At one end of the vestibule, a banquet was being arranged in a room set aside for that purpose alone. Its double doors were temporarily open. He'd dined here twice before and they'd always been locked.  He knew. He'd tried them. It was a sign of the way he lived his life that he found nothing half so inviting as a door that was locked to him, save, perhaps, a locked door suddenly opened.  From Muybridge's partial view, enough could be seen to pique his curiosity even more.  With no one watching, he thought to himself, so long as he didn't step inside, he didn't see why anyone should mind. Right you are! Too, he had years of practice to draw upon.  Insinuating yourself into places you didn't belong was a necessary skill to those who  murdered strangers for a livelihood.

The room was not large and since two grand pianos were arranged side by side, it was smaller than it needed to be, making service for twelve a cross between plans for a landing at Normandy and the fussy choreography of the Bolshoi Ballet.  Muybridge looked up at the walls.  Ornate appointments.  Far too self-involved. His eyes surveyed the ceiling, brushing them in a way that was so light yet tactile he might have been running the edge of his thumb across the blade of a very sharp razor. He had no taste for those torturous rococo curves. No, it was nothing he'd have in his own digs, not even if he could afford it. But the room was no less impressive for that. A serving staff was moving in and out of the room  now, preparing for the evening ahead.  He waited for a moment when the room was empty to peek beneath the dish covers.  The table was yet to be dressed. They were its sole decoration. Even so, he thought,  they were precisely arranged in a row so straight it might have been measured in millimeters with those tiny blue flexible rulers, which, in fact, he had no doubt had been the case.  Lord Anthelm had explained that they'd come from the Duke of Windsor's estate. They'd been made for the court of Catherine the Great by a direct descendant of Josiah Wedgwood at  the Wedgwood factory in Chelsea, Stratfordshire, each depicting a famous event from ancient Greek mythology. Each gigantic ceramic dish cover was surmounted by the crest of a different royal family from the glory days of Europe. An amusing thought occurred to him: in one of them, at least, was he sure to find a crack?  As he was about to lift the nearest one, Lord Anthelm said, "There you are, Muybridge, how good of you to come.  I thought perhaps we'd lost you. Wasn't anyone here to show you in?"
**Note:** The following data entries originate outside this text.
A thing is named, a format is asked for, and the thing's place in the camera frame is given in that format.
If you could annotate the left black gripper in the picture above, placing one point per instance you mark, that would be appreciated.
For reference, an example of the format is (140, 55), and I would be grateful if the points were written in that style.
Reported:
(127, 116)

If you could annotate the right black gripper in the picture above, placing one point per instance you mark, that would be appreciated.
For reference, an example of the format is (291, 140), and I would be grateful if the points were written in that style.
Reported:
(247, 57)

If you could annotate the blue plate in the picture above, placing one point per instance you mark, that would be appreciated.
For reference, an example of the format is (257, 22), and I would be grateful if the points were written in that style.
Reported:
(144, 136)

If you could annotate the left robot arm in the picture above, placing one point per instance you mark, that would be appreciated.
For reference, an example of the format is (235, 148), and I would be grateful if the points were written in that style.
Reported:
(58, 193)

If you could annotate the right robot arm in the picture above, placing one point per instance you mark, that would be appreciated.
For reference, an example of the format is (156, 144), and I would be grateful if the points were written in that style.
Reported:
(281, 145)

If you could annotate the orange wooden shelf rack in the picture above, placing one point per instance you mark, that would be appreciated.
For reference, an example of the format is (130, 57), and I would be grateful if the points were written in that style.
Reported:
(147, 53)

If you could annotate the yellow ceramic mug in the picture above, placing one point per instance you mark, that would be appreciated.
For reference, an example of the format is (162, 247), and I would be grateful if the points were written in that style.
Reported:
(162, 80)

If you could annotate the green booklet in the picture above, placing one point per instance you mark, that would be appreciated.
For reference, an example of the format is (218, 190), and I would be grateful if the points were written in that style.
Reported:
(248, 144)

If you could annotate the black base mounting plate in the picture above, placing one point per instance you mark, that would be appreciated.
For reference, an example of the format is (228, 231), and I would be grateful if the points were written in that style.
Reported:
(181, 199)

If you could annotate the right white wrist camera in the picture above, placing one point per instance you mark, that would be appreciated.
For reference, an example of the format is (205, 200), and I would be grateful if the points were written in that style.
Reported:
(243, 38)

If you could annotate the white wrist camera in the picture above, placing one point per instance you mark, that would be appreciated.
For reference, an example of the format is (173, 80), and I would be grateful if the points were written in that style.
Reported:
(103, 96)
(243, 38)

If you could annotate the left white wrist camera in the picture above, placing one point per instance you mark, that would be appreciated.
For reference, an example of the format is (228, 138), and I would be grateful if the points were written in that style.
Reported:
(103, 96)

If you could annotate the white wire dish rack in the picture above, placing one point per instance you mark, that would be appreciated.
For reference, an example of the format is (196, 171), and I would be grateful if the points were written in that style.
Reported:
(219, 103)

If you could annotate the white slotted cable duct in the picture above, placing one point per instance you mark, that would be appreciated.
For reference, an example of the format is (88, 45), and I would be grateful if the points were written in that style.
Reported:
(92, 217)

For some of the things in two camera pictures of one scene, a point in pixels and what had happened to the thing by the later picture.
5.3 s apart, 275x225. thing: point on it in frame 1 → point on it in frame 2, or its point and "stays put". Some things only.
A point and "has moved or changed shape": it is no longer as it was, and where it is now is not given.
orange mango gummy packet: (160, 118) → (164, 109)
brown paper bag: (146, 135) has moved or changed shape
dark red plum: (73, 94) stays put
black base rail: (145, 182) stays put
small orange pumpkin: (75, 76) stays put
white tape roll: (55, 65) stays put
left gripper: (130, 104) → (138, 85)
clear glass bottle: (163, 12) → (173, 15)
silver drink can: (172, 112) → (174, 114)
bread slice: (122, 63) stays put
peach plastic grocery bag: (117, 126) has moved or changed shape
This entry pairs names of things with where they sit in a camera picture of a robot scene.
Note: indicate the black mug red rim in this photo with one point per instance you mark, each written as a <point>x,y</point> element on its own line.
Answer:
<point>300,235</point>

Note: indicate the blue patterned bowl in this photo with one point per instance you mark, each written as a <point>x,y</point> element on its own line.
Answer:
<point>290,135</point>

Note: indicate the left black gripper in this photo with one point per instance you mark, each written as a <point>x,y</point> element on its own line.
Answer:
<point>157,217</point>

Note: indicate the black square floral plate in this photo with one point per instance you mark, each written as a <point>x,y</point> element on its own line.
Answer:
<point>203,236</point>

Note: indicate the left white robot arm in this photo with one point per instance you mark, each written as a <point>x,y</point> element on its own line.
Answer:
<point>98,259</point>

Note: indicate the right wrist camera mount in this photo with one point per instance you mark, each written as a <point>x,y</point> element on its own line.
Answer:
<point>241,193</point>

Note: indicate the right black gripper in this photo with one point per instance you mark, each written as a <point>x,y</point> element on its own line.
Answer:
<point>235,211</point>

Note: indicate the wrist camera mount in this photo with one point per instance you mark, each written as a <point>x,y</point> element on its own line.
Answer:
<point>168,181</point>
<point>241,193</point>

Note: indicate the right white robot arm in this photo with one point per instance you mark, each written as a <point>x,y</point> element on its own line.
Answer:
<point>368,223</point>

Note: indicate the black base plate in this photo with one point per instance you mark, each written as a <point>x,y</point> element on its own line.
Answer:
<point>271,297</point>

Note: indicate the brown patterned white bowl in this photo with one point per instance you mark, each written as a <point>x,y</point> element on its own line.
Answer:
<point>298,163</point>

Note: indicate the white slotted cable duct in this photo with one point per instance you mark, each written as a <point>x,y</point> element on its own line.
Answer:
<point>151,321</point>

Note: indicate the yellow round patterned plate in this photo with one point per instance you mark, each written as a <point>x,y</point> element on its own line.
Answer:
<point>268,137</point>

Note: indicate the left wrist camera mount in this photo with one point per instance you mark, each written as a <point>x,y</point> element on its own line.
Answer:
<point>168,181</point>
 Right, thought Muybridge.  He would not, of course, have been welcome in any of the dining areas without the presence of his host here. He would have been shooed away like a stray dog had he gone it alone. "Good evening, Lord Anthelm," said Muybridge, extending his hand.

Rather than take his hand, Lord Anthelm steered him back to the vestibule by the elbow, which was more in keeping, he meant Muybridge to realize, with where Muybridge belonged.
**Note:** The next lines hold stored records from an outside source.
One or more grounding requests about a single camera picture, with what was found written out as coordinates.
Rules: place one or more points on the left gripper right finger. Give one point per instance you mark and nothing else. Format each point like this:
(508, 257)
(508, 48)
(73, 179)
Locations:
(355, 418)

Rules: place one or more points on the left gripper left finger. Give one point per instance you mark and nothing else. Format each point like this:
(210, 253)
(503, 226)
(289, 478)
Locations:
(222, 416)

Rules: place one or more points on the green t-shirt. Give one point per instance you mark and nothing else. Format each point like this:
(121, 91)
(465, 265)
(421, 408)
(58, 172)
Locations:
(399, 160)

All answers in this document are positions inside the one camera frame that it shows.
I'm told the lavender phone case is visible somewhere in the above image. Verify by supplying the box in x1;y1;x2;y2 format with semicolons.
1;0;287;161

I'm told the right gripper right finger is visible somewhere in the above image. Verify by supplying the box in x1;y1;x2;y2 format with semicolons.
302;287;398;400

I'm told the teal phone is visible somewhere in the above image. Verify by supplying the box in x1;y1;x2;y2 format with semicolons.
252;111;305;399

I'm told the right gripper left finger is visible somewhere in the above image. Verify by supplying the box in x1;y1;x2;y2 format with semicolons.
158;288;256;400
"There seems to be a banquet in the works for this evening, Lord Anthelm." He wanted to add, in whose honor is it being held, Bismarck's?  Napoleon's? Frederick the Great's? A little shindig for the Hapsburgs perhaps? Looking down the narrow hallway through which he was now being led, it would not have surprised him to see a row of pages lined up against the walls in white-satin knee britches and satin waist-coats with bullion embroidery, each boy with his own powdered wig and a sword in an enamelled scabbard. Lord Anthelm seemed to have guessed this from Muybridge's expression. He was not about to allow Muybridge the pleasures of social inferiority.  Their meeting, apparently, had already begun.
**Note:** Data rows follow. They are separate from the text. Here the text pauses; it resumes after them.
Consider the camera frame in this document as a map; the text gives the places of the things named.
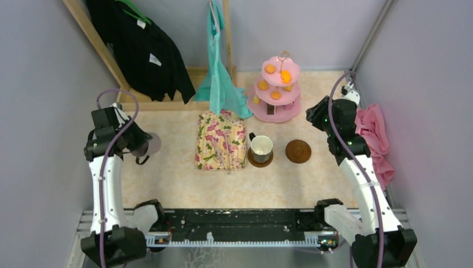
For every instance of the small orange pastry top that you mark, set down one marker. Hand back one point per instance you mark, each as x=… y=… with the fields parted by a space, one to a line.
x=270 y=68

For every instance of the small brown cookie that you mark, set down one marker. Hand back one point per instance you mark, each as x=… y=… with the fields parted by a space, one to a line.
x=263 y=85

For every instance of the black hanging garment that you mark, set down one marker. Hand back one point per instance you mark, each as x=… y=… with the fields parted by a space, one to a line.
x=148 y=58

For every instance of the brown saucer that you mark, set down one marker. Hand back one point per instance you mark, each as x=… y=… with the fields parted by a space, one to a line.
x=298 y=151
x=251 y=158

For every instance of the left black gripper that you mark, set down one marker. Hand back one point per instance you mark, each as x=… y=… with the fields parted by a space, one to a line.
x=143 y=138

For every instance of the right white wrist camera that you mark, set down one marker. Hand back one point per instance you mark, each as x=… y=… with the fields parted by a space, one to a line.
x=350 y=93

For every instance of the floral serving tray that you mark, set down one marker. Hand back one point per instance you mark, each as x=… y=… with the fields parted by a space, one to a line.
x=209 y=124

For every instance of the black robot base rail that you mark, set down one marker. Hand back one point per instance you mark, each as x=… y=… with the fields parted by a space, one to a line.
x=253 y=228

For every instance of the teal hanging garment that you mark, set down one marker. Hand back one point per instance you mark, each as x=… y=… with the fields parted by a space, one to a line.
x=218 y=88

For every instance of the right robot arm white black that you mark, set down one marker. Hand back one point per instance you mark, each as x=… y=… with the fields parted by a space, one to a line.
x=377 y=238

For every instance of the cream mug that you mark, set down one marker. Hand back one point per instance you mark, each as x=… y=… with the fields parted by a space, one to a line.
x=261 y=145

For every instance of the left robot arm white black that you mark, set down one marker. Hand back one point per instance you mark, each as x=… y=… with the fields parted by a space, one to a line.
x=116 y=239

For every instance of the chocolate cake slice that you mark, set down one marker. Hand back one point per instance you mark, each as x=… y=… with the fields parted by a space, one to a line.
x=271 y=110

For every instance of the round orange cookie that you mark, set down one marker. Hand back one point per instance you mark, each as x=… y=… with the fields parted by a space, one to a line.
x=276 y=95

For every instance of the pink three-tier cake stand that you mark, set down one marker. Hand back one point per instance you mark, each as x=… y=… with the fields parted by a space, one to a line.
x=281 y=62

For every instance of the purple mug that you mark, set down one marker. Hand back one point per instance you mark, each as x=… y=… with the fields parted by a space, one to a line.
x=146 y=150

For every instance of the orange croissant pastry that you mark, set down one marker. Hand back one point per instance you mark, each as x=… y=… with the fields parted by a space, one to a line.
x=285 y=76

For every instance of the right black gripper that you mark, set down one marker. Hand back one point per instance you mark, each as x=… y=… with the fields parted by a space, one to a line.
x=314 y=113

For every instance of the pink crumpled cloth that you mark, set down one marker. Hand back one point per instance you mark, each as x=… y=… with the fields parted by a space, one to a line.
x=370 y=124

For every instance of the yellow cheese wedge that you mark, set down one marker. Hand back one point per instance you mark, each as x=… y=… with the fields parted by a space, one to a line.
x=255 y=99
"What, oh that?  Just a small dinner party, actually. The members are bringing their wives. A few convivial friends who have nowhere else to wear their formal clothes. No one dresses for dinner anymore you see.  Not even in the city's best restaurants. You're mistaken for the maitre'd if you so much as dare to.  It's more for the wives than the members, really.  They need a place where they can show off their bobbles without feeling conspicuous. Being well-heeled has become the cultural equivalent of the eighth deadly sin.  Here, no one really bothers. You'd be surprised how hard it is to recruit a younger membership.  We show them around and you'd think from their expressions we were Madamme Tussaud's. And for all I know, we actually are.  What to my generation was simply a part of l'art de vivre has gone  by the way, apparently.  Something better left to a wax works museum. Though I suppose it can't be helped. It all depends on how you look at it, doesn't it? One generation's era of l'art de vivre becomes the epoque de mauvais gout of the next?"

When they were seated at a table for two by a steward, Lord Anthelm  got right to the point. "I'm told there's a problem. I handpicked you, you realize, Muybridge. You recognize, of course, you're putting egg all over my face?"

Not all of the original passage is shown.